Improving Consistency Identification in Task-oriented Dialogue Through Multi-Agent Collaboration

Authors: Peng Wang, Shuo Li, Ruoxi Zhou, Qiguang Chen, Xiao Xu, Hao Fei, Dagang Li, Wanxiang Che, Libo Qin

IJCAI 2025 | Venue PDF | Archive PDF | Plain Text | LLM Run Details

Reproducibility Variable Result LLM Response
Research Type Experimental Experiments on the standard benchmark reveal that our framework achieves superior performance. Additionally, we compare MAC-CITo D with the most advanced trained approaches and find that its zero-shot performance on most metrics even surpasses that of models after training on the CI-To D dataset.

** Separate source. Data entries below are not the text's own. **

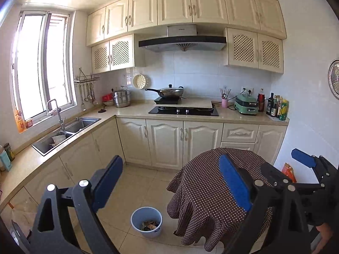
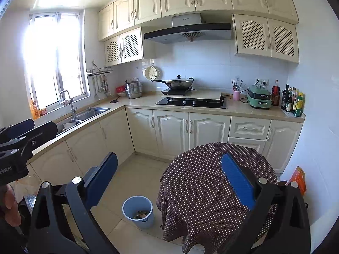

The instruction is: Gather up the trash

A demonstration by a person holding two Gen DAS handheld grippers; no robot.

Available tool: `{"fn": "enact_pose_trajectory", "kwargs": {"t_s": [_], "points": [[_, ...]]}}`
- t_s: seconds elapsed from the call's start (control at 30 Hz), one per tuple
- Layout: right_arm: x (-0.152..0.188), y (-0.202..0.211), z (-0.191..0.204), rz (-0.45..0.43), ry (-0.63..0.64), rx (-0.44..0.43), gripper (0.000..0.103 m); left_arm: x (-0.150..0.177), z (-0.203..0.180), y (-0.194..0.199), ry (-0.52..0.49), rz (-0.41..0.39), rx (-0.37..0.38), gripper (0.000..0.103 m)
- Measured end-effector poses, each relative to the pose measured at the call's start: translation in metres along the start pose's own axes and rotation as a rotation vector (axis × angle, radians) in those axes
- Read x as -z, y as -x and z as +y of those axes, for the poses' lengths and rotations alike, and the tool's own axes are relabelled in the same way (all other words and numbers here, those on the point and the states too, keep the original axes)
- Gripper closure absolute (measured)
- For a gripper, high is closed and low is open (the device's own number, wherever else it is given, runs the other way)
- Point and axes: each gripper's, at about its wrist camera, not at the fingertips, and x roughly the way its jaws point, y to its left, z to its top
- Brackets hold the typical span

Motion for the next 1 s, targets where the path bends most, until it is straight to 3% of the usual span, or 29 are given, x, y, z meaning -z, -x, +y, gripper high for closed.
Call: {"fn": "enact_pose_trajectory", "kwargs": {"t_s": [1.0], "points": [[-0.0042, -0.0031, 0.0011, 0.016, 0.015, -0.014, 0.008, -0.0012, 0.0048, -0.0016, 0.001, 0.013, 0.007, 0.012]]}}
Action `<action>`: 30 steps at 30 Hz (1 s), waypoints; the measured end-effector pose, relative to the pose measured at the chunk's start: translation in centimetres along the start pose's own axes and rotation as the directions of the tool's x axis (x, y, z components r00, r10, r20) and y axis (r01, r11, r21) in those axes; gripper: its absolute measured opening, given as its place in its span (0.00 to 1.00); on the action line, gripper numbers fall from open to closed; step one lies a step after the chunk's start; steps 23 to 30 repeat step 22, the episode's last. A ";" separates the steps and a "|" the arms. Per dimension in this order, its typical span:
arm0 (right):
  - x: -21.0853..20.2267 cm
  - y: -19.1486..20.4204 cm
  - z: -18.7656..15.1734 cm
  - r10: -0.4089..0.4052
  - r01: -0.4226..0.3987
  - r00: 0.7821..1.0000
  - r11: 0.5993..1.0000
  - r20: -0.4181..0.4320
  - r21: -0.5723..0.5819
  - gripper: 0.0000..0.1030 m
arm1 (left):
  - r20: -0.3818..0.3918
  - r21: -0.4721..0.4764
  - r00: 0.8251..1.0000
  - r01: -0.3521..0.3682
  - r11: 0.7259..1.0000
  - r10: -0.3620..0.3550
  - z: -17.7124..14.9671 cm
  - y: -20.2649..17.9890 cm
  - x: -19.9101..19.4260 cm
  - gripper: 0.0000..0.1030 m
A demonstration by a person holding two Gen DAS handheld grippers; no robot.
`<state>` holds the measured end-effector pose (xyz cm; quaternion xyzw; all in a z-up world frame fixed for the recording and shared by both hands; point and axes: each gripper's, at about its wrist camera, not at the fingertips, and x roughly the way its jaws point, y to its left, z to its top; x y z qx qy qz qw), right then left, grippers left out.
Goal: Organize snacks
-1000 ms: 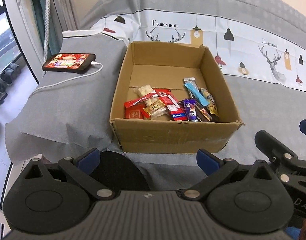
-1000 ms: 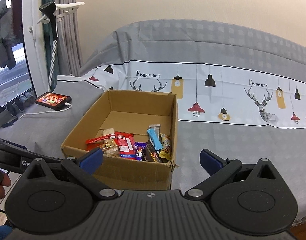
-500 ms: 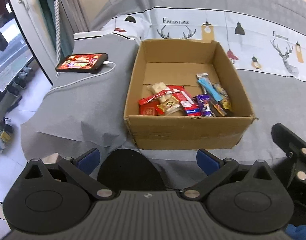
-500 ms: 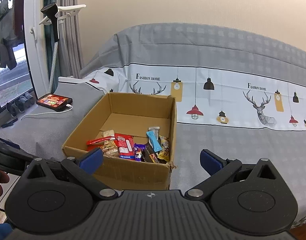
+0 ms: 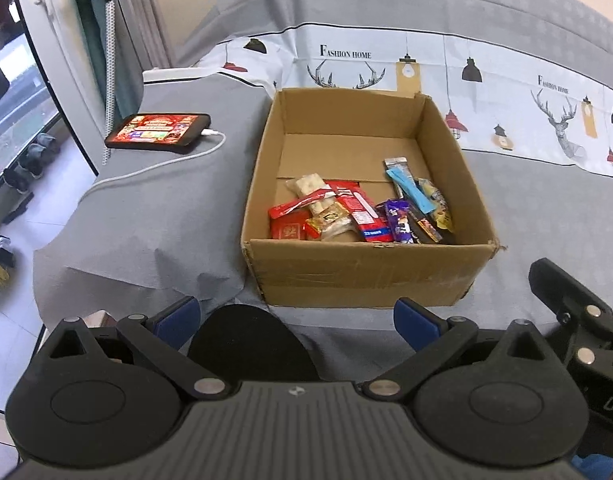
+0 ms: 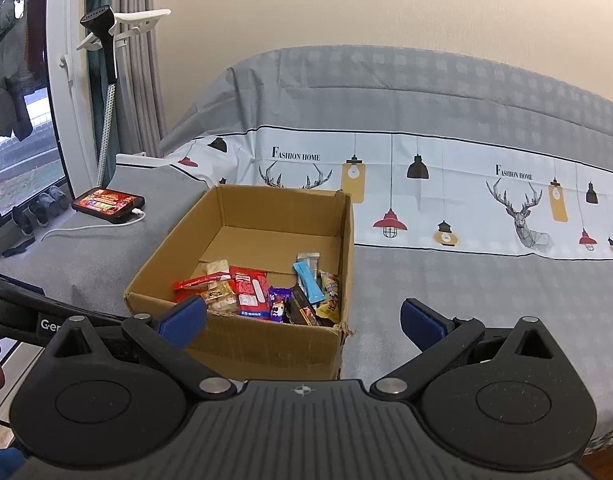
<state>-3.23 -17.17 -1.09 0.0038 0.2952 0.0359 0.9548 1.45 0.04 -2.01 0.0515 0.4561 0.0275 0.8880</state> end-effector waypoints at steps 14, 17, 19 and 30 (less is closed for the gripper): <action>-0.1 -0.1 0.1 0.005 -0.005 1.000 1.000 0.007 -0.002 0.99 | 0.005 0.011 1.000 -0.003 1.000 0.003 0.1 -0.3 -0.3 1.00; -0.1 -0.2 0.1 0.008 -0.008 1.000 1.000 0.006 0.001 0.99 | 0.003 0.010 1.000 -0.006 1.000 0.006 0.1 -0.3 -0.2 1.00; 0.0 -0.2 0.1 0.015 -0.015 1.000 1.000 0.003 0.001 0.99 | 0.008 0.006 1.000 -0.015 1.000 0.015 0.1 -0.4 -0.2 1.00; 0.4 -0.3 0.2 0.034 -0.034 0.999 0.999 -0.004 0.001 0.99 | -0.004 0.003 1.000 -0.021 1.000 0.021 0.4 -0.4 0.2 1.00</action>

Researcher Affiliation Academia 1School of Computer Science and Engineering, Central South University, China 2 Key Laboratory of Data Intelligence and Advanced Computing in Provincial Universities, Soochow University, China 3Research Center for Social Computing and Interactive Robotics, Harbin Institute of Technology, China 4School of Computing, National University of Singapore, Singapore 5School of Computer Science and Engineering, Macau University of Science and Technology, China EMAIL, EMAIL
Pseudocode No The paper describes the model architecture and collaboration paradigms using mathematical formulas and descriptive text, but no distinct pseudocode or algorithm blocks are provided.

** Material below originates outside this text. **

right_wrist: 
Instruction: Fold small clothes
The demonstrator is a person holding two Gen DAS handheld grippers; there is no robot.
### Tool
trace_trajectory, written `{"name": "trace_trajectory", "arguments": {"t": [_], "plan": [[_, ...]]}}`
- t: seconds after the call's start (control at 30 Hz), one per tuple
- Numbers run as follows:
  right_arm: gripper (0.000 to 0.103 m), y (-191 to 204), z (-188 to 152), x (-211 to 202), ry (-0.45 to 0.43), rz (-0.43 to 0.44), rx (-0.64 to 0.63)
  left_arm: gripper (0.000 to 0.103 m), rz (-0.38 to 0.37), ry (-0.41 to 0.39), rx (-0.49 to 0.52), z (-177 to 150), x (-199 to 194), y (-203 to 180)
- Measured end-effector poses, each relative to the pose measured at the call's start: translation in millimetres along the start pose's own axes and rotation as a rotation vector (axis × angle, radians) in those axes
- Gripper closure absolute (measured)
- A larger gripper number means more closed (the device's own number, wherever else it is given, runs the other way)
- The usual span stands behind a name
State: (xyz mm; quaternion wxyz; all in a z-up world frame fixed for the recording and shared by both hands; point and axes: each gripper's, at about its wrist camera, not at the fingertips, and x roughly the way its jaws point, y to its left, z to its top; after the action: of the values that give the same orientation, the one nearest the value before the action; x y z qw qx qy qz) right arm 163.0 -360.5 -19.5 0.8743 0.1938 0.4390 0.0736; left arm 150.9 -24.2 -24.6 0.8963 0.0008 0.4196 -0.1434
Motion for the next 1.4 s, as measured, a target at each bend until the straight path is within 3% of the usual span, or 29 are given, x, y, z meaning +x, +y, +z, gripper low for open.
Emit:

Open Source Code Yes To facilitate the further research, our code will be available at https://github.com/WPENGxs/MAC-CITo D.
Open Datasets Yes Following previous work [Qin et al., 2021; Qin et al., 2022; Ding et al., 2024], we use the standard CI-To D benchmark for experiments.
Dataset Splits No The paper mentions using the "standard CI-To D benchmark for experiments" by citing previous work [Qin et al., 2021; Qin et al., 2022; Ding et al., 2024]. However, it does not explicitly provide specific dataset split information (percentages, sample counts, or explicit instructions for reproducing the data partitioning) within its main text.
Hardware Specification No The paper does not provide specific hardware details (like GPU/CPU models, processor types, or memory amounts) used for running its experiments. It only mentions the use of various LLM backbones and general computing resources like the "High Performance Computing Center of Central South University" in the acknowledgments, without further specification.
Software Dependencies No The paper mentions that "All open source models are obtained from Hugging Face Library [Wolf et al., 2020]". While it names a library, it does not specify a version number for Hugging Face or any other critical software dependencies like Python, PyTorch, or TensorFlow, which are necessary for replication.
Experiment Setup Yes For the GPT series models, the temperature is 0.3, the top p is 1, and the output max token length is 512. For the open source model, the temperature is 0.7, the top p is 0.8, and the output max token length is 512.